§ **Your goal**
For each record below, write an exact copy.

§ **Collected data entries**
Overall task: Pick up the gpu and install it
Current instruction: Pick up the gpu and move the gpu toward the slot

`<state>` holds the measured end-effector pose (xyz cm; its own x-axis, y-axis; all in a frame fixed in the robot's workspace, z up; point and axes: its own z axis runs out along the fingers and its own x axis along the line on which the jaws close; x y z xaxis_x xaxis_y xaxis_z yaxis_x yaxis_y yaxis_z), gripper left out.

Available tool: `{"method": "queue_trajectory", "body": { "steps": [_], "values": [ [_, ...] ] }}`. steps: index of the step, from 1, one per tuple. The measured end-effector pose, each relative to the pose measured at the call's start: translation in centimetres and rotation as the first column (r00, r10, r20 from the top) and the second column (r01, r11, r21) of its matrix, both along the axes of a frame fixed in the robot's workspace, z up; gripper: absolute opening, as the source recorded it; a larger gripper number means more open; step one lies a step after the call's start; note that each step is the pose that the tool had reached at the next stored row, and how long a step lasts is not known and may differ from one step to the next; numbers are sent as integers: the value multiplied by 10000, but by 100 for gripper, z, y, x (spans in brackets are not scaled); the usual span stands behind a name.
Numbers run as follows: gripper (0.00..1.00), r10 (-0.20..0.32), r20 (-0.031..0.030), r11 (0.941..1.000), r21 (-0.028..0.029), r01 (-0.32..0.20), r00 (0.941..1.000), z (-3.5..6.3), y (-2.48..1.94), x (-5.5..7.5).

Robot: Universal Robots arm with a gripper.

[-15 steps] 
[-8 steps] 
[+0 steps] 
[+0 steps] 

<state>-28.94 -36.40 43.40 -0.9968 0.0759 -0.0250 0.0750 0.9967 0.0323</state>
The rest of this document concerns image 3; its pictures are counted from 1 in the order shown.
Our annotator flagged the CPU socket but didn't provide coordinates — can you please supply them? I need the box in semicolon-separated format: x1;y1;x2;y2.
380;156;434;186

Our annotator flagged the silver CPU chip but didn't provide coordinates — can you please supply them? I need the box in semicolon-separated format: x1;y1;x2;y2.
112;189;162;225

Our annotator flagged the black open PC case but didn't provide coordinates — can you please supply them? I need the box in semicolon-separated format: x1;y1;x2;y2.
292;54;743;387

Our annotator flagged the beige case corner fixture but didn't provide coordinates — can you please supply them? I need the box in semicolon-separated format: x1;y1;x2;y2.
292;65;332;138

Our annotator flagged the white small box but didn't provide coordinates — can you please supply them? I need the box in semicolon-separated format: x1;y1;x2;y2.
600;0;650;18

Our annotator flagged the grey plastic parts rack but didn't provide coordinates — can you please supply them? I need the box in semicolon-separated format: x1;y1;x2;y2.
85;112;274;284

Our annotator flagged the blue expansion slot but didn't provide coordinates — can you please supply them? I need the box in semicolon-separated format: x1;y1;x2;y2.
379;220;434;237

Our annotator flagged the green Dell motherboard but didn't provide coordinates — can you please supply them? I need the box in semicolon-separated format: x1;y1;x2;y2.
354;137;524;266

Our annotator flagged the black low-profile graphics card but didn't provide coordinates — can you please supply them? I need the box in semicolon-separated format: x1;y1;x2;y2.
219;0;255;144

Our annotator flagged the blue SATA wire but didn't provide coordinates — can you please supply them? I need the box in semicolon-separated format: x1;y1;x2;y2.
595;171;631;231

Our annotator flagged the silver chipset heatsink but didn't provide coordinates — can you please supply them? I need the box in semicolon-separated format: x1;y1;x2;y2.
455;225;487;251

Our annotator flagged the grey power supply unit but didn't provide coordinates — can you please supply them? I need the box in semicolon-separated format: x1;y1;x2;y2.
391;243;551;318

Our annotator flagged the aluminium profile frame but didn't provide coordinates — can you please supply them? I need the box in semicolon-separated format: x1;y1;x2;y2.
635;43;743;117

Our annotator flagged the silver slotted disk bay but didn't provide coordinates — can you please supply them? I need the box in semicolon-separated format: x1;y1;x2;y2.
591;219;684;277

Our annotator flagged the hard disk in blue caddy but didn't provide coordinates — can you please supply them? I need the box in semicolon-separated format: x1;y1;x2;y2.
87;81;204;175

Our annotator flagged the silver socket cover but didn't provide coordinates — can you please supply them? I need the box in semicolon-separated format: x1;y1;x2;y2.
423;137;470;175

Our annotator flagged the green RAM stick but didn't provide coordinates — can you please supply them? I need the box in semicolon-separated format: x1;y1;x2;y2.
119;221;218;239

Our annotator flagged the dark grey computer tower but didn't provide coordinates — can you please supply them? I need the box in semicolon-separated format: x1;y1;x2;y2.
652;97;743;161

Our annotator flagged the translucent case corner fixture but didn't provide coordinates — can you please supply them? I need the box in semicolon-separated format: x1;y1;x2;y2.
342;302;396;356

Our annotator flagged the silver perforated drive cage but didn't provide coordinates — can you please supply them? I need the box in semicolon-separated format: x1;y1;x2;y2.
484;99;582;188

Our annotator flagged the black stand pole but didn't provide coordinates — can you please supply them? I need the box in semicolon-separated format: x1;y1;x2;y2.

§ **Expected answer**
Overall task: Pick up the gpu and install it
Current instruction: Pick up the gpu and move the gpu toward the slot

`<state>` holds the measured end-effector pose (xyz cm; its own x-axis, y-axis; all in a frame fixed in the robot's workspace, z up; point and axes: its own z axis runs out along the fingers and its own x axis along the line on which the jaws close; x y z xaxis_x xaxis_y xaxis_z yaxis_x yaxis_y yaxis_z), gripper left out.

Available tool: `{"method": "queue_trajectory", "body": { "steps": [_], "values": [ [_, ...] ] }}`. steps: index of the step, from 1, one per tuple. The measured end-effector pose, each relative to the pose measured at the call's start: translation in centimetres and rotation as the first column (r00, r10, r20 from the top) and the second column (r01, r11, r21) of its matrix, both along the axes of a frame fixed in the robot's workspace, z up; gripper: absolute opening, as the source recorded it; a larger gripper number means more open; step one lies a step after the call's start; note that each step is the pose that the tool had reached at the next stored row, and how long a step lasts is not known and may differ from one step to the next; numbers are sent as integers: the value multiplied by 10000, but by 100 for gripper, z, y, x (spans in brackets are not scaled); the usual span stands behind a name.
Numbers run as follows: gripper (0.00..1.00), r10 (-0.20..0.32), r20 (-0.031..0.030), r11 (0.941..1.000), r21 (-0.028..0.029), r01 (-0.32..0.20), r00 (0.941..1.000), z (-3.5..6.3), y (-2.48..1.94), x (-5.5..7.5).

Robot: Universal Robots arm with a gripper.

[-15 steps] 
[-8 steps] 
[+0 steps] 
[+0 steps] 

<state>-28.94 -36.40 43.40 -0.9968 0.0759 -0.0250 0.0750 0.9967 0.0323</state>
The rest of this document concerns image 3; its pictures are counted from 1 in the order shown.
Our annotator flagged the CPU socket but didn't provide coordinates — can you please supply them? I need the box in semicolon-separated format: x1;y1;x2;y2.
380;156;434;186

Our annotator flagged the silver CPU chip but didn't provide coordinates — can you please supply them? I need the box in semicolon-separated format: x1;y1;x2;y2.
112;189;162;225

Our annotator flagged the black open PC case but didn't provide coordinates — can you please supply them? I need the box in semicolon-separated format: x1;y1;x2;y2.
292;54;743;387

Our annotator flagged the beige case corner fixture but didn't provide coordinates — can you please supply them? I need the box in semicolon-separated format: x1;y1;x2;y2.
292;65;332;138

Our annotator flagged the white small box but didn't provide coordinates — can you please supply them? I need the box in semicolon-separated format: x1;y1;x2;y2.
600;0;650;18

Our annotator flagged the grey plastic parts rack but didn't provide coordinates — can you please supply them? I need the box in semicolon-separated format: x1;y1;x2;y2.
85;112;274;284

Our annotator flagged the blue expansion slot but didn't provide coordinates — can you please supply them? I need the box in semicolon-separated format: x1;y1;x2;y2.
379;220;434;237

Our annotator flagged the green Dell motherboard but didn't provide coordinates — can you please supply them? I need the box in semicolon-separated format: x1;y1;x2;y2.
354;137;524;266

Our annotator flagged the black low-profile graphics card but didn't provide coordinates — can you please supply them? I need the box in semicolon-separated format: x1;y1;x2;y2.
219;0;255;144

Our annotator flagged the blue SATA wire but didn't provide coordinates — can you please supply them? I need the box in semicolon-separated format: x1;y1;x2;y2.
595;171;631;231

Our annotator flagged the silver chipset heatsink but didn't provide coordinates — can you please supply them? I need the box in semicolon-separated format: x1;y1;x2;y2.
455;225;487;251

Our annotator flagged the grey power supply unit but didn't provide coordinates — can you please supply them? I need the box in semicolon-separated format: x1;y1;x2;y2.
391;243;551;318

Our annotator flagged the aluminium profile frame but didn't provide coordinates — can you please supply them? I need the box in semicolon-separated format: x1;y1;x2;y2.
635;43;743;117

Our annotator flagged the silver slotted disk bay but didn't provide coordinates — can you please supply them? I need the box in semicolon-separated format: x1;y1;x2;y2.
591;219;684;277

Our annotator flagged the hard disk in blue caddy but didn't provide coordinates — can you please supply them? I need the box in semicolon-separated format: x1;y1;x2;y2.
87;81;204;175

Our annotator flagged the silver socket cover but didn't provide coordinates — can you please supply them? I need the box in semicolon-separated format: x1;y1;x2;y2.
423;137;470;175

Our annotator flagged the green RAM stick but didn't provide coordinates — can you please supply them? I need the box in semicolon-separated format: x1;y1;x2;y2.
119;221;218;239

Our annotator flagged the dark grey computer tower but didn't provide coordinates — can you please supply them? I need the box in semicolon-separated format: x1;y1;x2;y2.
652;97;743;161

Our annotator flagged the translucent case corner fixture but didn't provide coordinates — can you please supply them? I need the box in semicolon-separated format: x1;y1;x2;y2.
342;302;396;356

Our annotator flagged the silver perforated drive cage but didn't provide coordinates — can you please supply them? I need the box in semicolon-separated format: x1;y1;x2;y2.
484;99;582;188

Our annotator flagged the black stand pole but didn't provide coordinates — can you please supply them? I need the box in semicolon-separated format: x1;y1;x2;y2.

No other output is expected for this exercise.